* [DIRECTIONS]:
Exact reproduction of all the data is required, with pictures excluded.

Stored data entries:
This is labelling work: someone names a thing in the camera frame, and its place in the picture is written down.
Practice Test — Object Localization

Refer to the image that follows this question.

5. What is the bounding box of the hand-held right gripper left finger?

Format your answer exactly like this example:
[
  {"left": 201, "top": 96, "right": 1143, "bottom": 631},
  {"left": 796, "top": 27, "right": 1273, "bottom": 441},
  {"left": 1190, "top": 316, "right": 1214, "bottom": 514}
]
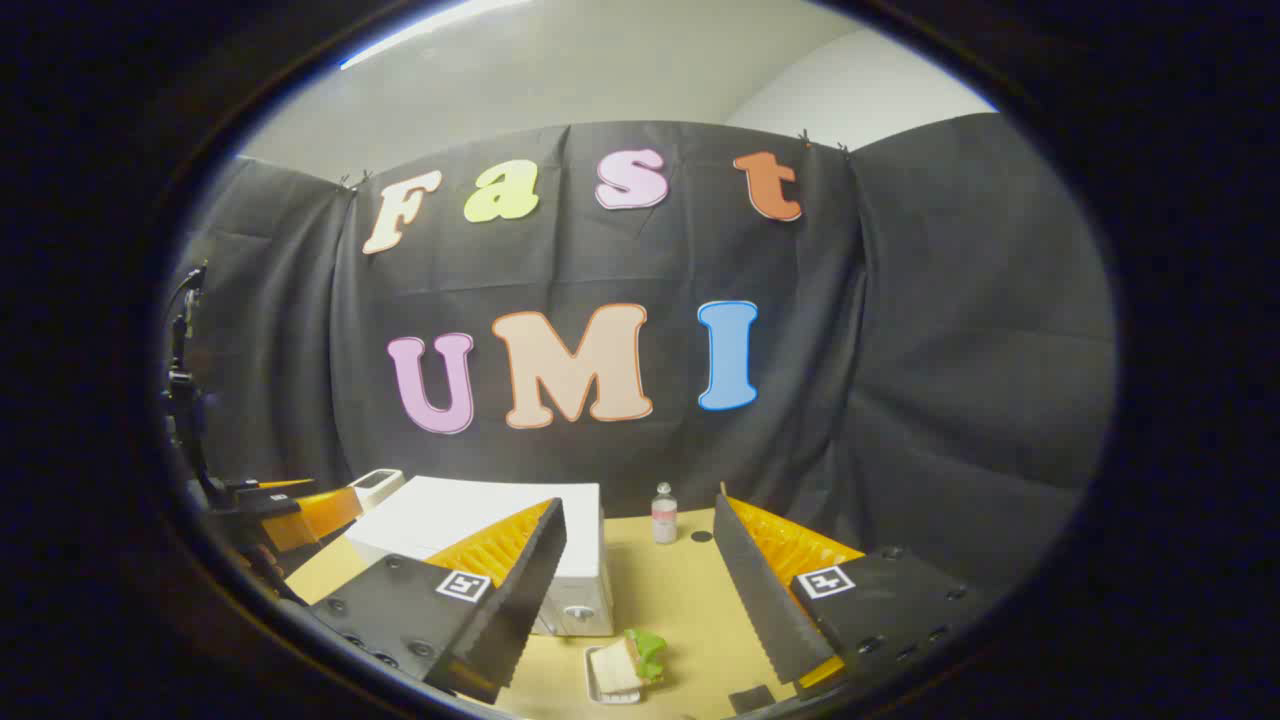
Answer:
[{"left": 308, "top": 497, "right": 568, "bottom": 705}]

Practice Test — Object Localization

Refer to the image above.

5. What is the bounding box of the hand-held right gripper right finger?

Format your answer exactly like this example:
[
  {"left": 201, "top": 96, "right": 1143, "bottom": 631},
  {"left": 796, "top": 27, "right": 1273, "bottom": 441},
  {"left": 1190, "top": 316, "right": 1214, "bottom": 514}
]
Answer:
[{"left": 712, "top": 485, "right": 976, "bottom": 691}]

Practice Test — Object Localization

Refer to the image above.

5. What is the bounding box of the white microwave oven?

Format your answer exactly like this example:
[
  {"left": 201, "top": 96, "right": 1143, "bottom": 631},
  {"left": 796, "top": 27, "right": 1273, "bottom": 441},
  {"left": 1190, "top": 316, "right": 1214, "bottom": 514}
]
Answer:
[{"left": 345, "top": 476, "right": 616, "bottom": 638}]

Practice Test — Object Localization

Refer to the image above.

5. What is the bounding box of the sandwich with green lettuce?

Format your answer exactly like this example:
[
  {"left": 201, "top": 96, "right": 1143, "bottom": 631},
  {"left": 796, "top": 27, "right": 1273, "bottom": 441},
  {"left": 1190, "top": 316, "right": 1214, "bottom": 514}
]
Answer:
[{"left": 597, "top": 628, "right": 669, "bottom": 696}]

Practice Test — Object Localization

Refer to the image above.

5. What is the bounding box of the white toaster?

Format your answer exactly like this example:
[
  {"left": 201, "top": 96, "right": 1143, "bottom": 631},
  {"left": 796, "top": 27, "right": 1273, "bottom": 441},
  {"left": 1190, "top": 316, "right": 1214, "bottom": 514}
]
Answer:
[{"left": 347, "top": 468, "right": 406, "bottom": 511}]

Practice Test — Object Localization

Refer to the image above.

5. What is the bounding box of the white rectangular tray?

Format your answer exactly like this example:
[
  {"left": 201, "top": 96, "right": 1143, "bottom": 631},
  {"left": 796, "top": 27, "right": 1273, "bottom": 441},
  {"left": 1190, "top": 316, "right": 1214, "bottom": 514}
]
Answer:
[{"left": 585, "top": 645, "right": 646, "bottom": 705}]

* [EXERCISE ANSWER]:
This is labelling work: someone names a thing in the camera frame, and its place in the picture is written down.
Practice Test — Object Localization

Refer to the image that follows this question.

5. What is the bounding box of the hand-held right gripper left finger?

Format your answer exactly like this example:
[
  {"left": 201, "top": 96, "right": 1143, "bottom": 631},
  {"left": 796, "top": 27, "right": 1273, "bottom": 441},
  {"left": 1190, "top": 316, "right": 1214, "bottom": 514}
]
Answer:
[{"left": 308, "top": 497, "right": 568, "bottom": 705}]

Practice Test — Object Localization

Refer to the image above.

5. What is the bounding box of the hand-held right gripper right finger?

Format your answer exactly like this example:
[
  {"left": 201, "top": 96, "right": 1143, "bottom": 631},
  {"left": 796, "top": 27, "right": 1273, "bottom": 441},
  {"left": 1190, "top": 316, "right": 1214, "bottom": 514}
]
Answer:
[{"left": 712, "top": 485, "right": 976, "bottom": 691}]

Practice Test — Object Localization

Refer to the image above.

5. What is the bounding box of the white microwave oven?

Format your answer exactly like this example:
[
  {"left": 201, "top": 96, "right": 1143, "bottom": 631},
  {"left": 796, "top": 27, "right": 1273, "bottom": 441},
  {"left": 1190, "top": 316, "right": 1214, "bottom": 514}
]
Answer:
[{"left": 345, "top": 476, "right": 616, "bottom": 638}]

Practice Test — Object Localization

Refer to the image above.

5. What is the bounding box of the sandwich with green lettuce?

Format your answer exactly like this example:
[
  {"left": 201, "top": 96, "right": 1143, "bottom": 631},
  {"left": 796, "top": 27, "right": 1273, "bottom": 441},
  {"left": 1190, "top": 316, "right": 1214, "bottom": 514}
]
Answer:
[{"left": 597, "top": 628, "right": 669, "bottom": 696}]

Practice Test — Object Localization

Refer to the image above.

5. What is the bounding box of the white toaster?

Format your answer exactly like this example:
[
  {"left": 201, "top": 96, "right": 1143, "bottom": 631},
  {"left": 796, "top": 27, "right": 1273, "bottom": 441},
  {"left": 1190, "top": 316, "right": 1214, "bottom": 514}
]
Answer:
[{"left": 347, "top": 468, "right": 406, "bottom": 511}]

Practice Test — Object Localization

Refer to the image above.

5. What is the bounding box of the white rectangular tray?

Format your answer exactly like this example:
[
  {"left": 201, "top": 96, "right": 1143, "bottom": 631},
  {"left": 796, "top": 27, "right": 1273, "bottom": 441},
  {"left": 1190, "top": 316, "right": 1214, "bottom": 514}
]
Answer:
[{"left": 585, "top": 645, "right": 646, "bottom": 705}]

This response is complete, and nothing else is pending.